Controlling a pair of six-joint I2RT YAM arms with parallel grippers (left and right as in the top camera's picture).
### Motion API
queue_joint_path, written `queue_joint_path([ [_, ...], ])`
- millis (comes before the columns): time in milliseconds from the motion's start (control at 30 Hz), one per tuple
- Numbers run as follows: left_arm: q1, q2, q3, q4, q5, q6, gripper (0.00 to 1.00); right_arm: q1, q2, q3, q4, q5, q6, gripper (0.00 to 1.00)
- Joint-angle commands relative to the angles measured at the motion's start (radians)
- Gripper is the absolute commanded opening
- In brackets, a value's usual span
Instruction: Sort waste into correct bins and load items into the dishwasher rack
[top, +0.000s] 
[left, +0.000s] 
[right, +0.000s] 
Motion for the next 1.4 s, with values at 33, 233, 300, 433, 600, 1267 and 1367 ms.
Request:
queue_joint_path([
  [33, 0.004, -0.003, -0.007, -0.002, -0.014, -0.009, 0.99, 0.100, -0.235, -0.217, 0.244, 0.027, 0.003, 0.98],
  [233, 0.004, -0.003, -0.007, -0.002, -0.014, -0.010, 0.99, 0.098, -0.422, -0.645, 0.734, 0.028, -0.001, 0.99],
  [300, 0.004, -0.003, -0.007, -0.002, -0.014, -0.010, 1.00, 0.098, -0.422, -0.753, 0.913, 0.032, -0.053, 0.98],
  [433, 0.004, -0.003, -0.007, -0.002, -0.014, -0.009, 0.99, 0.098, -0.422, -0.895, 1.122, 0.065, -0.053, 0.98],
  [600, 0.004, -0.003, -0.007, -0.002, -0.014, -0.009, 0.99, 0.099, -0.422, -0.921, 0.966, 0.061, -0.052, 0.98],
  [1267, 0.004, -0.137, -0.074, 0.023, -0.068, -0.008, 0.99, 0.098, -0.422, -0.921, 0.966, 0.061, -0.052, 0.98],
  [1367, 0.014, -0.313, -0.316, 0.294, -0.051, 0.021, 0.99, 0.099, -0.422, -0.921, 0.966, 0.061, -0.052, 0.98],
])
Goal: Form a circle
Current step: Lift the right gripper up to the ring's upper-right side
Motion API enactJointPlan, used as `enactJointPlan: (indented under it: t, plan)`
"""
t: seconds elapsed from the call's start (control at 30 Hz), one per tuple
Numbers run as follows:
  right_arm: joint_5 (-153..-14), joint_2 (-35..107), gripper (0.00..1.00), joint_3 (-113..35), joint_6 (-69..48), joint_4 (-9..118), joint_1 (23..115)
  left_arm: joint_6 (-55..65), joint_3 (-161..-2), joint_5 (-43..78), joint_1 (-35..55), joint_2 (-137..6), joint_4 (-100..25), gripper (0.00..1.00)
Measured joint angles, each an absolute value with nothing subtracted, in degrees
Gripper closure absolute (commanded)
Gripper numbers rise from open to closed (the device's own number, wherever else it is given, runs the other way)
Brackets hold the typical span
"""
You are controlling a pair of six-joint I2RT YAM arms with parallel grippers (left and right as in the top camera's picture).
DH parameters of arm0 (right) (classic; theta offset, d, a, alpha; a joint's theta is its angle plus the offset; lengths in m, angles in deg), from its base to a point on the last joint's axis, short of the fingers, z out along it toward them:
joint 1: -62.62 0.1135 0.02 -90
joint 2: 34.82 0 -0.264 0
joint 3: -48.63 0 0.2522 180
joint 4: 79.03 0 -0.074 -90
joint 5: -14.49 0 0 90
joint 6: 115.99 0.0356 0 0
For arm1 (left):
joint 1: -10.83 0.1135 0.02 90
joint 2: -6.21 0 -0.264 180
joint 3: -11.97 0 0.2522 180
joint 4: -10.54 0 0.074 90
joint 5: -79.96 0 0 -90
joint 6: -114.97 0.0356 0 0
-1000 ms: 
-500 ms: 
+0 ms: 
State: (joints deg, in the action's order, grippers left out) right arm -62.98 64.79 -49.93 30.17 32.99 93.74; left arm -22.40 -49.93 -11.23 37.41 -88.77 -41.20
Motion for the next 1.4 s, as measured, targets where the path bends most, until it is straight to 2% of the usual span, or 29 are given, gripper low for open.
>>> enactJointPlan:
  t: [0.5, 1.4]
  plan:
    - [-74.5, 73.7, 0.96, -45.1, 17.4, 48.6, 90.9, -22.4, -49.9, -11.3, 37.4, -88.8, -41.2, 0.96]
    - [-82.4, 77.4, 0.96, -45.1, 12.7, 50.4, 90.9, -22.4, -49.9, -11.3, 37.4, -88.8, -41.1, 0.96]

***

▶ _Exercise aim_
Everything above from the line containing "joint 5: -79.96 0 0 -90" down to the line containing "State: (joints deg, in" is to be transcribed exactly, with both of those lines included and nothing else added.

▶ _Result for this task_
joint 5: -79.96 0 0 -90
joint 6: -114.97 0.0356 0 0
-1000 ms: 
-500 ms: 
+0 ms: 
State: (joints deg, in the action's order, grippers left out) right arm -62.98 64.79 -49.93 30.17 32.99 93.74; left arm -22.40 -49.93 -11.23 37.41 -88.77 -41.20

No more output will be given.